Category Archives: leetcode

Leetcode [Hard] – “Split Array Largest Sum” in C++

There are some problems on Leetcode that are medium or hard that if you know the trick or have seen it before, you will know how to do it, otherwise, there is not a single way you could come up with solutions under limited time during an interview. There are also types of problems either hard, medium, or easy that you can solve solely with your intelligence or repetitive practicing on similar types of problems.

A Hard problem that I encountered covers both the categories I mentioned above, Split Array Largest Sum. There are two approaches to solve this problem, one with dynamic programming, which you can eventually come up with with enough time given and experience in dynamic programming. Another solution that is much faster, but much trickier. I rather don’t believe anyone could come up with that solution in an interview unless they have seen it before or they are genius-level good at problem-solving.

Let’s look at the problem first.

Given an array nums which consists of non-negative integers and an integer m, you can split the array into m non-empty continuous subarrays.

Write an algorithm to minimize the largest sum among these m subarrays.

Example 1:

Input: nums = [7,2,5,10,8], m = 2
Output: 18
Explanation:
There are four ways to split nums into two subarrays.
The best way is to split it into [7,2,5] and [10,8],
where the largest sum among the two subarrays is only 18.

Example 2:

Input: nums = [1,2,3,4,5], m = 2
Output: 9

Example 3:

Input: nums = [1,4,4], m = 3
Output: 4

Constraints:

  • 1 <= nums.length <= 1000
  • 0 <= nums[i] <= 106
  • 1 <= m <= min(50, nums.length)
https://leetcode.com/problems/split-array-largest-sum/

This was listed under the dynamic programming category, and you should be considering using DP whenever seeing keywords like “subarray”, “minimum/maximum”, “largest/smallest”, etc.

I will provide three solutions for this problem: dynamic programming top-down, the slowest among all three, but should be obvious to come up with. Dynamic programming bottom-up, slightly faster than the top-down method, but not at all competitive among other people’s submissions. And lastly, the fastest one, binary search method.
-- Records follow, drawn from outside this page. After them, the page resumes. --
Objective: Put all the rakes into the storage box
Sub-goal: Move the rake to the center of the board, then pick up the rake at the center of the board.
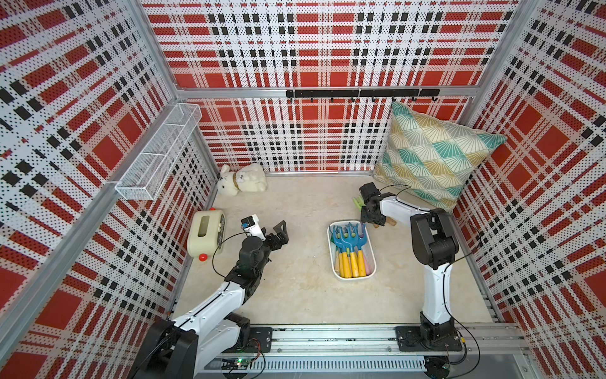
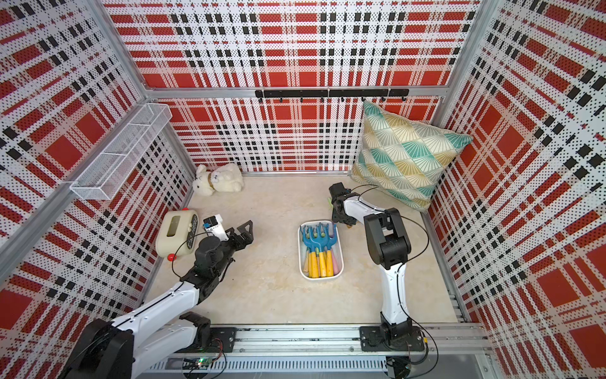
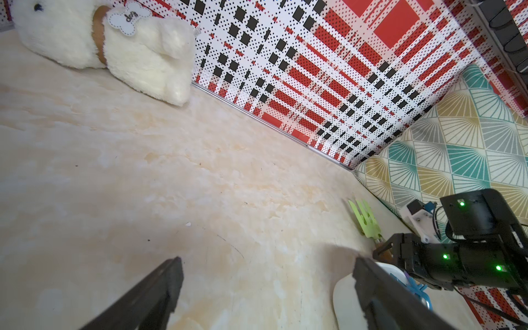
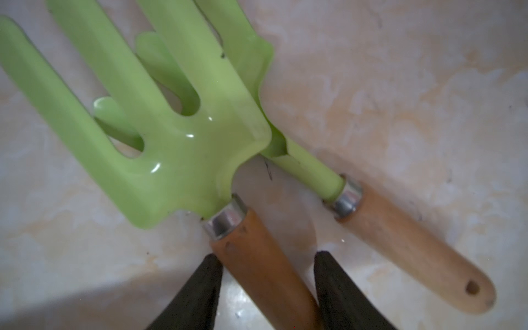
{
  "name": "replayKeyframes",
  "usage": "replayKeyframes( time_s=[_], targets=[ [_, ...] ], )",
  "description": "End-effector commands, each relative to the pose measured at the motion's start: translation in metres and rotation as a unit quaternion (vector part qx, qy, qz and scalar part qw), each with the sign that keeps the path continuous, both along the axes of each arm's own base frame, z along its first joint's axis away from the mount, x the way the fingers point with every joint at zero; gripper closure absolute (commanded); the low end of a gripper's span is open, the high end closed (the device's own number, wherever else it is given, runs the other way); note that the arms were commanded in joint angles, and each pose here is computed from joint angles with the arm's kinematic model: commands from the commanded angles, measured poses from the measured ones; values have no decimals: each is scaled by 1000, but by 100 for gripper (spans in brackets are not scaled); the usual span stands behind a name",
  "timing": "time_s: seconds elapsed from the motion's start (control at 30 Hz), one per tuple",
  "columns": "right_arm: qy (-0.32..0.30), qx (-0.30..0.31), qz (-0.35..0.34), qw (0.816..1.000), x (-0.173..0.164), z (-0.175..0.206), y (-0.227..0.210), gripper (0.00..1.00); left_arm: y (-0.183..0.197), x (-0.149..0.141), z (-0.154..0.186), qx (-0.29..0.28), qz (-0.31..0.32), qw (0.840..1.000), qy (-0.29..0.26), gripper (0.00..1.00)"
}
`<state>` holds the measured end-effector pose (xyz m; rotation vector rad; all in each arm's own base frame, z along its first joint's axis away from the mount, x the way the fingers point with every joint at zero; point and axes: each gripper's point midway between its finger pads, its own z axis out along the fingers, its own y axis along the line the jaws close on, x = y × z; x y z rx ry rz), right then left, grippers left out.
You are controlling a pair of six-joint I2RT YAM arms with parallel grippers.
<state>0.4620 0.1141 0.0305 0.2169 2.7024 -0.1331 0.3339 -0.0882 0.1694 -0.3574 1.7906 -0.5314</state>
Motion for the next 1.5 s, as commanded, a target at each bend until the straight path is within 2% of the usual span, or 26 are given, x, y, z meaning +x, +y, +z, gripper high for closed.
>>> replayKeyframes(
  time_s=[0.0,0.17,0.5,0.7,0.9,1.03,1.23,1.47],
  targets=[
    [-49,20,45,998,4,42,10,38,2,-1,-1,1,3,1000,-2,1],
    [-59,23,81,995,2,60,8,37,1,1,-5,7,2,1000,5,1],
    [-4,24,131,991,-8,19,10,40,-28,13,-26,16,-51,998,45,0],
    [35,-1,131,991,-4,-14,3,45,-36,15,-29,26,-60,997,49,0],
    [40,33,149,987,-7,-23,16,57,-36,16,-31,31,-59,997,51,0],
    [7,56,153,987,-4,0,24,76,-36,15,-28,32,-57,997,47,0],
    [-71,110,163,978,-4,64,38,100,-33,11,-21,32,-49,998,36,0],
    [-128,176,162,963,-25,127,49,100,-31,4,-6,24,-46,999,13,0]
  ],
)
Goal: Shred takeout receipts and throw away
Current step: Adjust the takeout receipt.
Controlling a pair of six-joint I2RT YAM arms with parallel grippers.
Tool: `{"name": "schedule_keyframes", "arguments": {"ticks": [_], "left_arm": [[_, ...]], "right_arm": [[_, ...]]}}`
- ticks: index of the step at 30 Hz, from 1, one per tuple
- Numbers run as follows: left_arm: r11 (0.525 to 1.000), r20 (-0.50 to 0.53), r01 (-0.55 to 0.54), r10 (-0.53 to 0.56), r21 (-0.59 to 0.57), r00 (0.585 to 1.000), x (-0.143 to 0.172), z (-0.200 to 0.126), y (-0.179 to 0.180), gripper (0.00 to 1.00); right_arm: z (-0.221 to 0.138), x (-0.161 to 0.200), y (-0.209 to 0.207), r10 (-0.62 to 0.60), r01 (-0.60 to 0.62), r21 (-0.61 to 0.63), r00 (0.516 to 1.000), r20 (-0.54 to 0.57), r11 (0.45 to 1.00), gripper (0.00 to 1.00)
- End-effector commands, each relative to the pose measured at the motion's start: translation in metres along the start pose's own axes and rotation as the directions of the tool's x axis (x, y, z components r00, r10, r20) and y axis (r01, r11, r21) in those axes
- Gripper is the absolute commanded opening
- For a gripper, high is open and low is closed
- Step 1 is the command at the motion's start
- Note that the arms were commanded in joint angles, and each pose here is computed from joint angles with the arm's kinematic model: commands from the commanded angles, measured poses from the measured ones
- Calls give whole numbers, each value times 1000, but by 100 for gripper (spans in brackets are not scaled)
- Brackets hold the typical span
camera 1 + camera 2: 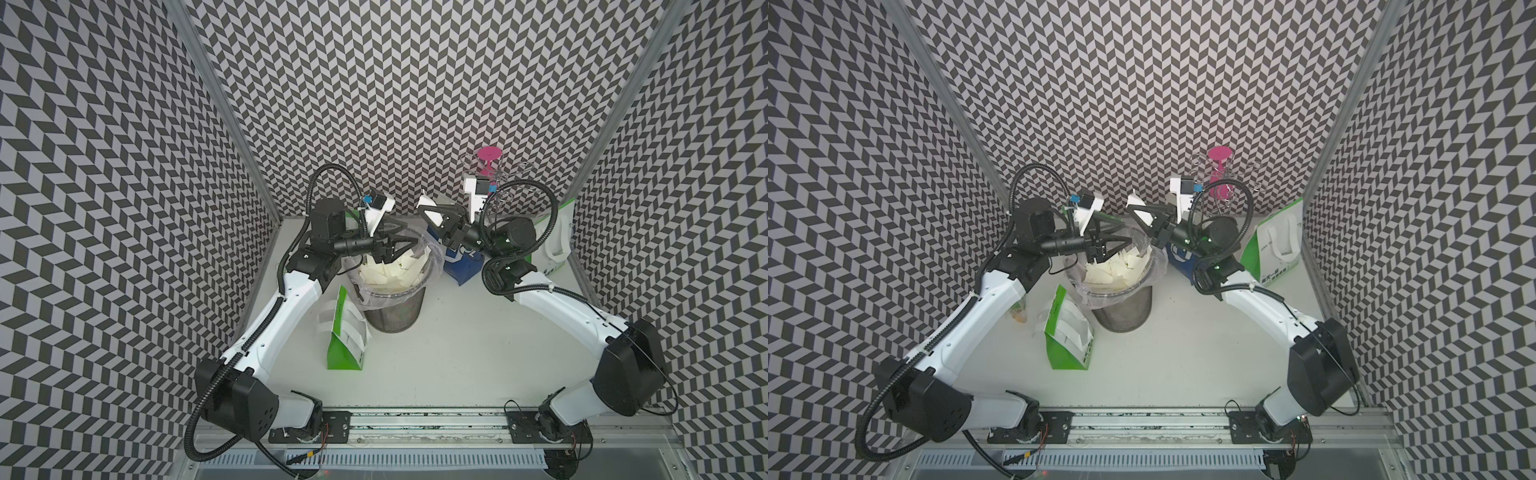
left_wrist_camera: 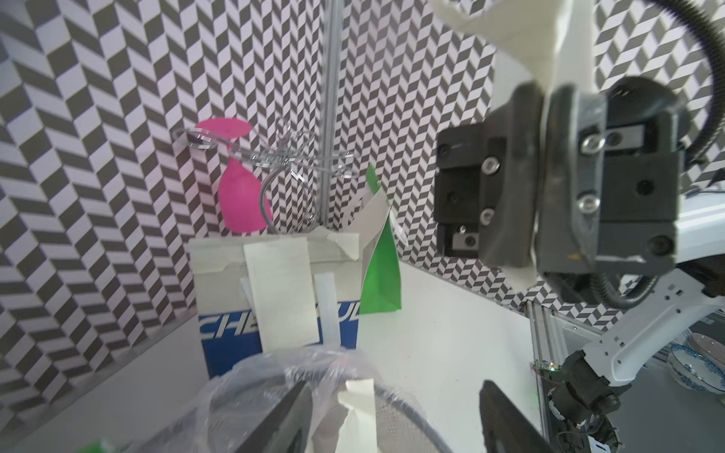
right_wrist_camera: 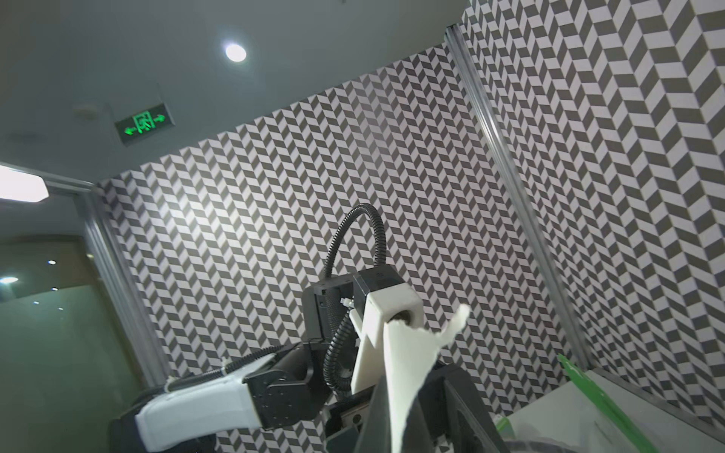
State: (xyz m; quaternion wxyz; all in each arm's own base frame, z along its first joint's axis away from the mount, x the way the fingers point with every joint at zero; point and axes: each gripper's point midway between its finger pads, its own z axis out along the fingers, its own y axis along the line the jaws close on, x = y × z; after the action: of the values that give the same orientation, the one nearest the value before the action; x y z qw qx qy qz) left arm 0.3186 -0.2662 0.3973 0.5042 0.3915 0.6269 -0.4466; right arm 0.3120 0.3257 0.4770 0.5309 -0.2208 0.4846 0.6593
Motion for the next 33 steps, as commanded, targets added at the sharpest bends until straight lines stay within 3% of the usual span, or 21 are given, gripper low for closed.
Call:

Solution 1 – Dynamic Programming Top-down

In almost all cases of dynamic programming problems that are easily recognizable, the first approach is to come up with a brute-force solution, which is relatively challenging for this specific problem, but once you got it running, try to come up with a DP table to minimize the re-computation for the same input and maximize the reusability of stored output.

Approach

  1. Notice for this problem, if we want to implement the brute-force solution, then we will have to constantly compute the sum of subarrays of the input vector. To turn this O(n) computation into an O(1), we simply implement another vector called prefixSum with the same size as nums and set each element at index i = the sum of all elements in nums before and including i. This way, whenever we want to compute the sum of subarray between i and j, simply compute prefixSum[i] – prefixSum[j] instead of having a loop that computes the sum from i to j.
  2. As for the construction of the DP table, we create a 2-d matrix with respect to the starting indices and m, dp[start][m]. For every entry in the table, they represent the minimum largest sum of subarrays starting from index start with the number of m. The base case for this DP table is when m is 1, then the minimum largest subarray sum is prefixSum[size of nums] – prefixSum[start]. Since we only need one subarray, the maximum sum would just be the sum of the subarray from the index we are current;y checking to the last element in nums.
  3. Then, for every starting index that we iterate, recursively compute the largest subarray sum, then memorize the minimum largest subarray sum, and store the result to the according position in the DP table.

Algorithm

1. Fill in prefixSum list.
2. Recursively find the minimum largest subarray sum of nums starting for (start = 0 and m = give m).
     1. If result can be found in dp table, return the result immediately.
     2. if m = 1, return prefixSum[size of nums] - prefixSum[start]
     3. For all indices between start and size of nums - m
          1. find the sum of the subarray starting from beginning to start
          2. find the largest subarray sum with start + 1 and m - 1 by making a recursive call.
          3. if the sum of subarray from beginning to start is greater than the largest subarray sum after start, there is no point moving forward.
     4. store the result in dp table and return it.

Code Implementation

class Solution {
public:
    int dp[1001][1000];
    
    int splitArray(vector<int>& nums, int m) {
        memset(dp, -1, sizeof(dp));
        vector<int> prefixSum(nums.size() + 1, 0);
        for (int i = 0; i < nums.size(); i++) {
            prefixSum[i + 1] = prefixSum[i] + nums[i];
        }
        return split (m, 0, prefixSum);
    }
    
    int split (int m, int start, vector<int>& pref) {
        auto n = (int)pref.size() - 1;
        
        if (dp[m][start] != -1) return dp[m][start];
        
        if (m == 1) return dp[m][start] = pref[n] - pref[start];
        
        auto min = INT_MAX;
        
        for (auto i=start; i<=n-m; ++i) {
            auto curr = pref[i+1] - pref[start];
            
            auto max = ::max(curr, split(m-1, i+1, pref));
            
            min = ::min (min, max);
            
            // since start is always increasing, that means max is also always increasing is i++, since curr > max.
            if (curr >= max) break;
        }
        
        return dp[m][start] = min;
    }
};

Solution 2 – Dynamic Programming Bottom-up

Approach

After having the top-down version of DP implementation running, notice some entries reply to other entries. Moreover, you can initialize many of the entries, and start filling out the table from there.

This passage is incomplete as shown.